YOUR INSTRUCTIONS:
Provide only the number of lines below in which the string "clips" occurs.
—————
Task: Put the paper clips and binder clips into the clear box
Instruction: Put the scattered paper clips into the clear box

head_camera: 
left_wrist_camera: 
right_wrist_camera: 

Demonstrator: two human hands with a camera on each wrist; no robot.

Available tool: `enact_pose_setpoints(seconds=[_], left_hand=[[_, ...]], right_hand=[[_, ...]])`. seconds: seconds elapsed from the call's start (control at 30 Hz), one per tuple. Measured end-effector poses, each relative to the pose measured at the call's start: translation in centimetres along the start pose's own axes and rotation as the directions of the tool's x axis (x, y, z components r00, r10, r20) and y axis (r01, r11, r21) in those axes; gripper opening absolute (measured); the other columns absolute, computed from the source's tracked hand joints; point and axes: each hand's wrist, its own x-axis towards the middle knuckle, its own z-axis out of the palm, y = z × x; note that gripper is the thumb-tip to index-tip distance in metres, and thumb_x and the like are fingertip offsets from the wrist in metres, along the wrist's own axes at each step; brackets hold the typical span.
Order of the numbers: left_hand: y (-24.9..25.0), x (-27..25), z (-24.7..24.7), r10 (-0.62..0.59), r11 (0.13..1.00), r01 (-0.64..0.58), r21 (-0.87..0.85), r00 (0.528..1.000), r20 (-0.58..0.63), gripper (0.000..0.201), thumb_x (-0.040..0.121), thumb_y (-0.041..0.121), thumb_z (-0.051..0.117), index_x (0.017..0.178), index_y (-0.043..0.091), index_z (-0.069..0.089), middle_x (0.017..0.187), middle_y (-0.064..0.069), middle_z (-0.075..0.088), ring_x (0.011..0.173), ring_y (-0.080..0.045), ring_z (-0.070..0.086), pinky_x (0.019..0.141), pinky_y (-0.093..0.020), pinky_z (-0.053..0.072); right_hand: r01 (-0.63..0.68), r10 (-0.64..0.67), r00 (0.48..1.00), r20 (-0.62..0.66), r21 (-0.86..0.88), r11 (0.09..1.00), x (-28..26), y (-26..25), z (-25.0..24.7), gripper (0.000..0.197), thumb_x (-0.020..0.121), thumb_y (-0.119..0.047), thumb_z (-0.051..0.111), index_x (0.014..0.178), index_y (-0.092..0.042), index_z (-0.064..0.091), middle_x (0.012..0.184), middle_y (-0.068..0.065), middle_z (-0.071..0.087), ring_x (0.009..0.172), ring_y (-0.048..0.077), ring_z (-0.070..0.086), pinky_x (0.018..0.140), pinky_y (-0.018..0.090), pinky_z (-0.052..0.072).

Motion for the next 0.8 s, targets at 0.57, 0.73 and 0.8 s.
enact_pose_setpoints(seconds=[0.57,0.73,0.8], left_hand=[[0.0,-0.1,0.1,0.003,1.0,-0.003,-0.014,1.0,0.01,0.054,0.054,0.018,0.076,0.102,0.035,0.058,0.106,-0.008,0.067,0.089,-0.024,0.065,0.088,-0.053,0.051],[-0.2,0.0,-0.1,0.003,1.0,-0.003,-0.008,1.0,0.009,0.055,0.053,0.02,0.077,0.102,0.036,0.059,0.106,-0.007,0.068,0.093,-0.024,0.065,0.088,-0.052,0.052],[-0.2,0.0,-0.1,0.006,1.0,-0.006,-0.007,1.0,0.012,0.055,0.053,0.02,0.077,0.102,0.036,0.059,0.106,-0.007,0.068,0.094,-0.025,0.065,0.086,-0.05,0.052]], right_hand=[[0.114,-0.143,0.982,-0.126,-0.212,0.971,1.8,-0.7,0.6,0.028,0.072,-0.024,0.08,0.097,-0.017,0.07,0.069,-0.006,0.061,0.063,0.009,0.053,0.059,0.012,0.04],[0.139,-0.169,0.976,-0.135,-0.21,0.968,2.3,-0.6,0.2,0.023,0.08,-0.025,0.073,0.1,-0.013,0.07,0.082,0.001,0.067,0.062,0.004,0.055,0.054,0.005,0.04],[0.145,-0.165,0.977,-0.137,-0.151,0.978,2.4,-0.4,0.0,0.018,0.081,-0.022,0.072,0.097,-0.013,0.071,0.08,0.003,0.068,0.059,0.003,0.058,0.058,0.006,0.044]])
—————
OUTPUT FOR THIS TASK:
2